WHAT YOU HAVE TO DO
Restate exactly, and only, the lines from the one with "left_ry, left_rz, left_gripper" through the end of the data, with both of those end lines kept. Drop any pictures.

BEGIN

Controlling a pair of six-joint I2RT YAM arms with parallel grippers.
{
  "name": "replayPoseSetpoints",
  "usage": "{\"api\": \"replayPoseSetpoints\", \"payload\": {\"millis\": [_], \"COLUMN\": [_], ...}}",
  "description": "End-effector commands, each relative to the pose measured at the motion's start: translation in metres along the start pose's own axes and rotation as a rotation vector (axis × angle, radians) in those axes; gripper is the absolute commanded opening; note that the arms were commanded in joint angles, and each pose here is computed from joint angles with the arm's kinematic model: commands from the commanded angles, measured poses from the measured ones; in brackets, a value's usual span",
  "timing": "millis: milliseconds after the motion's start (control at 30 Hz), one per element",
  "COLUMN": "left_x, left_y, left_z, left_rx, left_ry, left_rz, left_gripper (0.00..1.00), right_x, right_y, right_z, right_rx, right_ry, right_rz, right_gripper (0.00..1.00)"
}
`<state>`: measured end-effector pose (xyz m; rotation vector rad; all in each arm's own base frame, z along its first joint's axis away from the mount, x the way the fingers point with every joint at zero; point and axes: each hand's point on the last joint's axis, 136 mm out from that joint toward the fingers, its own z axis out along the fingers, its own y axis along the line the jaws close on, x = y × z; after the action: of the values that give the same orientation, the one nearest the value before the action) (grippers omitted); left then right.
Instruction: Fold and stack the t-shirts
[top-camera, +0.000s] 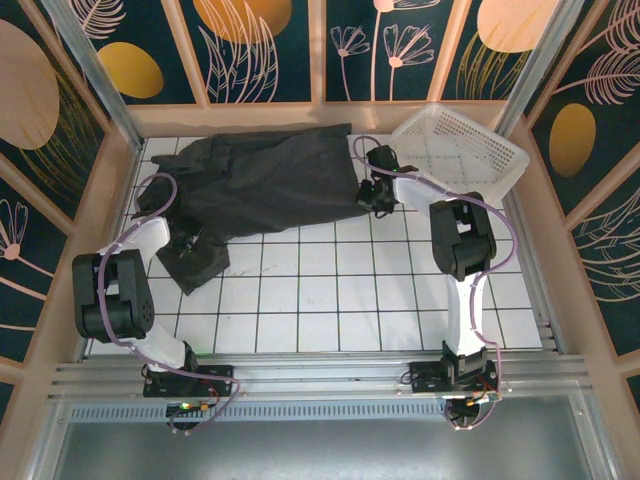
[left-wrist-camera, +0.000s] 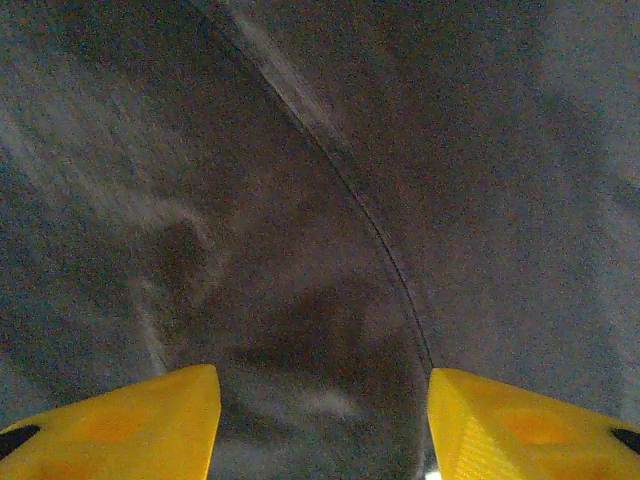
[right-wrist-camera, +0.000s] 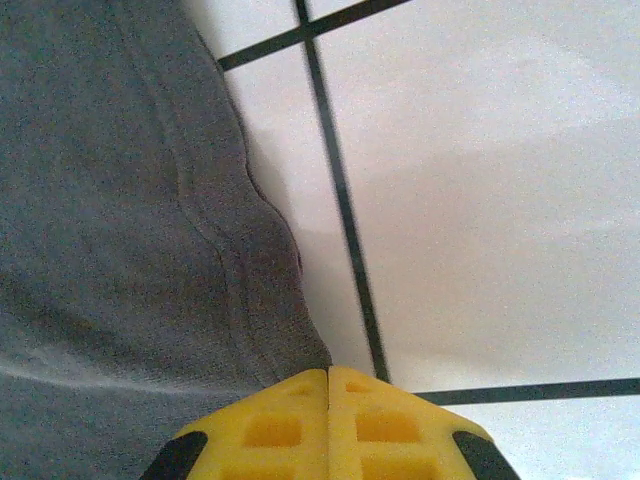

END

FINISHED EXERCISE
  "COLUMN": "left_x, left_y, left_z, left_rx, left_ry, left_rz, left_gripper (0.00..1.00), right_x, right_y, right_z, right_rx, right_ry, right_rz, right_gripper (0.00..1.00)"
}
`<state>`: measured end-effector pose (xyz m; rotation vector rad; all in each arm's own base frame, z along its first joint's axis away from the mount, x the way the fingers point with every joint at zero; point and axes: each hand's point on the last joint's axis, 136 mm out from that joint toward the fingers, its own z axis out along the fingers, its own y axis along the line the jaws close on, x = y × z; after the action: of the values that give the same orientation, the one nearest the value before the action) (grippers omitted); left then right.
Instruction: Fold and stack the t-shirts
[top-camera, +0.000s] 
[left-wrist-camera, +0.000s] 
[right-wrist-camera, +0.000s] 

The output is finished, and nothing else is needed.